TASK – Return nothing but the lines from the one with "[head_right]" through the one with "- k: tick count" in the data below, word for word and without pictures.
[Start of Attachment]
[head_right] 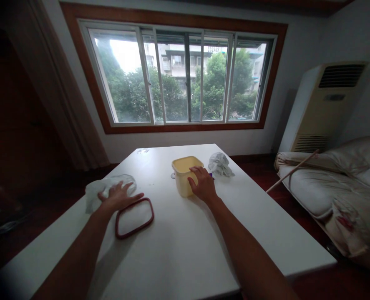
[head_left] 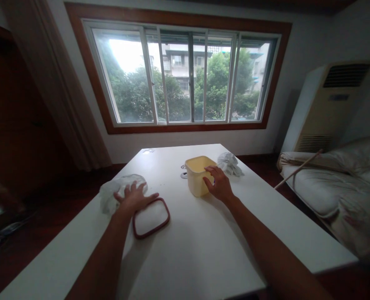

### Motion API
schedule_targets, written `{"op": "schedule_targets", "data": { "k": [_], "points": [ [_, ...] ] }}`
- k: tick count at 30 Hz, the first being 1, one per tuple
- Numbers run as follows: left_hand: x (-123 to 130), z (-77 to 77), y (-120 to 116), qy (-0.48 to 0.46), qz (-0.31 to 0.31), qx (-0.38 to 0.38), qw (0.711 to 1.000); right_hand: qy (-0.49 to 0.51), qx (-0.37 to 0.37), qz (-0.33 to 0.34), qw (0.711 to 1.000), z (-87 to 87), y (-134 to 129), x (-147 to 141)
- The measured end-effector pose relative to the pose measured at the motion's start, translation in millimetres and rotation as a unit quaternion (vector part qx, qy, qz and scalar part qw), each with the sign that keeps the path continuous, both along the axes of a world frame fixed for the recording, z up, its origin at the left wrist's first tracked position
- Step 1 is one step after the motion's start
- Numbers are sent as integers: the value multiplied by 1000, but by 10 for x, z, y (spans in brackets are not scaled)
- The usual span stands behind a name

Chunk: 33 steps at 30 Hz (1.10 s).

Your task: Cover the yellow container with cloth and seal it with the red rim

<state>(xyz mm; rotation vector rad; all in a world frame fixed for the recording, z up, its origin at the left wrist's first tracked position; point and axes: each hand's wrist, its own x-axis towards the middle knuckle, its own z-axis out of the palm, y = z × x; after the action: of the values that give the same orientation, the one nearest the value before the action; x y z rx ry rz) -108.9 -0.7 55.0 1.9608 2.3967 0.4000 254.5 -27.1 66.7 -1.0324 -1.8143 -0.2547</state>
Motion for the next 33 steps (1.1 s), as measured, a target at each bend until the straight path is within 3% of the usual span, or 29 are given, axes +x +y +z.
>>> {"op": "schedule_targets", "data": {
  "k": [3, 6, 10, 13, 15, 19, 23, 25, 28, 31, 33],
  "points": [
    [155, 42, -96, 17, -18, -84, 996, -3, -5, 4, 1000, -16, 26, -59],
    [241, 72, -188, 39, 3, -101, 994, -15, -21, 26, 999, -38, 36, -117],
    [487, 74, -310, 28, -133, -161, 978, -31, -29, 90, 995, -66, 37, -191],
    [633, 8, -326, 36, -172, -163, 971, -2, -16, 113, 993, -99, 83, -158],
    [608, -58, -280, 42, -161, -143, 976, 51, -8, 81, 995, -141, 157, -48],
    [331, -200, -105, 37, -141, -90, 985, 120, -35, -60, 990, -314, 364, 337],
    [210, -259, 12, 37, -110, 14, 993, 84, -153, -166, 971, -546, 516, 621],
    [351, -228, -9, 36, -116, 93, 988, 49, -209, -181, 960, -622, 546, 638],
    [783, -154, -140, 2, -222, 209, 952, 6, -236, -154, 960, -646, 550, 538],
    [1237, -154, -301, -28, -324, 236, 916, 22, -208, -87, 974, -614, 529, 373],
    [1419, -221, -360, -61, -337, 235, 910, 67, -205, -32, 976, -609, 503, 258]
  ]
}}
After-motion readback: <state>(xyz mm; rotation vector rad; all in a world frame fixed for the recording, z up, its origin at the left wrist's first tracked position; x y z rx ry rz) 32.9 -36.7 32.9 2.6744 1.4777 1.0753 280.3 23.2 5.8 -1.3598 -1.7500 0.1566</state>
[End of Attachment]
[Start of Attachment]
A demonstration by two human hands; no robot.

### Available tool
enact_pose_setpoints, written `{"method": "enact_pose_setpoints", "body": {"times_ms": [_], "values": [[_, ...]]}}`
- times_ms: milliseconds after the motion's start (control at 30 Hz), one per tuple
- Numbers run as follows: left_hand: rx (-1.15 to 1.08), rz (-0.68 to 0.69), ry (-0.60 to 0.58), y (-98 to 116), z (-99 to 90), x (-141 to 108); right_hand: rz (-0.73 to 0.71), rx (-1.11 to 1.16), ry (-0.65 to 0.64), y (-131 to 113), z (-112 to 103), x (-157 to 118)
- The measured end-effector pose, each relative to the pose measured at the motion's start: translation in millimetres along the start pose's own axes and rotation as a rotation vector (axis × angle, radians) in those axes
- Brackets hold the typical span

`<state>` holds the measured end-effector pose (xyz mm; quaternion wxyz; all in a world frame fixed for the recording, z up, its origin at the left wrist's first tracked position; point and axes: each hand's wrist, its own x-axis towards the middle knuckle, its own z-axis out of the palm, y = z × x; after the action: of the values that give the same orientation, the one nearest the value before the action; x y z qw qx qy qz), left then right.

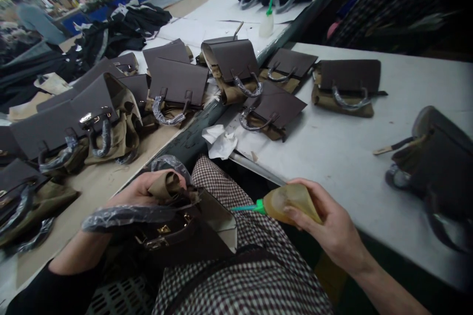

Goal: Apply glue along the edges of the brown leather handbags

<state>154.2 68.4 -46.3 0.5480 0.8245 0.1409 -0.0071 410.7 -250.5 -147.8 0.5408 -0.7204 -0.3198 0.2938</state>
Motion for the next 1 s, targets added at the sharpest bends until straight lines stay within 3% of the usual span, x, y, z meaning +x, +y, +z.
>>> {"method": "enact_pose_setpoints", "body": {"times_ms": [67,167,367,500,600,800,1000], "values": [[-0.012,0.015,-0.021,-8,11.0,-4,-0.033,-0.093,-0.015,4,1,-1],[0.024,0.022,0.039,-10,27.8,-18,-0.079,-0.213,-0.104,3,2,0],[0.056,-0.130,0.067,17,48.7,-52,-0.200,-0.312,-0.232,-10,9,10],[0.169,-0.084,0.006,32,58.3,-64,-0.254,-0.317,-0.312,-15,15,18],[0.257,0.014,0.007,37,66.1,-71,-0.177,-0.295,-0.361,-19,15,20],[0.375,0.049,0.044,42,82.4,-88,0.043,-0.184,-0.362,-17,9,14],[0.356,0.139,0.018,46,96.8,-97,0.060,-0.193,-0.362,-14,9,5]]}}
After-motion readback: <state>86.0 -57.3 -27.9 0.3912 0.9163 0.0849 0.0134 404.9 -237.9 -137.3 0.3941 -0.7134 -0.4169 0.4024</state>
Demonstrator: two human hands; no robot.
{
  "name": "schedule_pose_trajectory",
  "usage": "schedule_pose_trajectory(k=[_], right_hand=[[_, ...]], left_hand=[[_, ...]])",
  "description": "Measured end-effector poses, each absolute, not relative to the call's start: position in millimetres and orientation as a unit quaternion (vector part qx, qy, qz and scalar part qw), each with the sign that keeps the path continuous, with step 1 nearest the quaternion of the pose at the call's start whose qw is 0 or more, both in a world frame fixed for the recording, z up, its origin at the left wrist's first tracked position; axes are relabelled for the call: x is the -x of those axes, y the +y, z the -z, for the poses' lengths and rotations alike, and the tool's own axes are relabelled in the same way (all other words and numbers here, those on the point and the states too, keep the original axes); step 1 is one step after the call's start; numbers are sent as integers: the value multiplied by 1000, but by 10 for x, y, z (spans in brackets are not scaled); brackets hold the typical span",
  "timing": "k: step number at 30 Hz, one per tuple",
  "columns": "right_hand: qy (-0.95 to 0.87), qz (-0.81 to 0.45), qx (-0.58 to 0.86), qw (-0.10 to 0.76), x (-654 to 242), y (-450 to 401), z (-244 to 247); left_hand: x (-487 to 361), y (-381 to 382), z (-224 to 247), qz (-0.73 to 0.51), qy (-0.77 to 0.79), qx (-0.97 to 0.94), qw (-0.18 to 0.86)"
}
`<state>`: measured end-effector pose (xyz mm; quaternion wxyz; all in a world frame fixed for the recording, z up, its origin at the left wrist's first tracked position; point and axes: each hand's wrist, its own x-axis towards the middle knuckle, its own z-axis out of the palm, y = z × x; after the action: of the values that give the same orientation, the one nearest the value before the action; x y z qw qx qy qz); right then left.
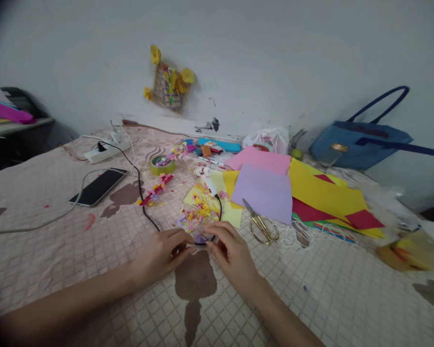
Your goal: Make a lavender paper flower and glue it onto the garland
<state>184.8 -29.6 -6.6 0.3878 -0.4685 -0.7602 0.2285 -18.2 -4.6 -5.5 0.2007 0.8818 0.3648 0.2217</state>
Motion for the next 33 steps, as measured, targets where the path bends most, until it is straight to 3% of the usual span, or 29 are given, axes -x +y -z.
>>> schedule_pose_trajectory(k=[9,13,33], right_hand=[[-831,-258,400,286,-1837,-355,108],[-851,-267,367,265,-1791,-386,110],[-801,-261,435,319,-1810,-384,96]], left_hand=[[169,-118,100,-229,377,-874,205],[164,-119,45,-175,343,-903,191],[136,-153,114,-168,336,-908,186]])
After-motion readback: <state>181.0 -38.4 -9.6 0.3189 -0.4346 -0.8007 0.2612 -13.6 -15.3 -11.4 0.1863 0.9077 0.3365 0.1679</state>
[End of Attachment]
RESPONSE TO THE EXERCISE –
[head_right] 
[head_left] 

### Motion API
schedule_targets, written `{"op": "schedule_targets", "data": { "k": [_], "points": [ [_, ...] ] }}`
- k: tick count at 30 Hz, the first being 1, one per tuple

This exercise requires no further answer.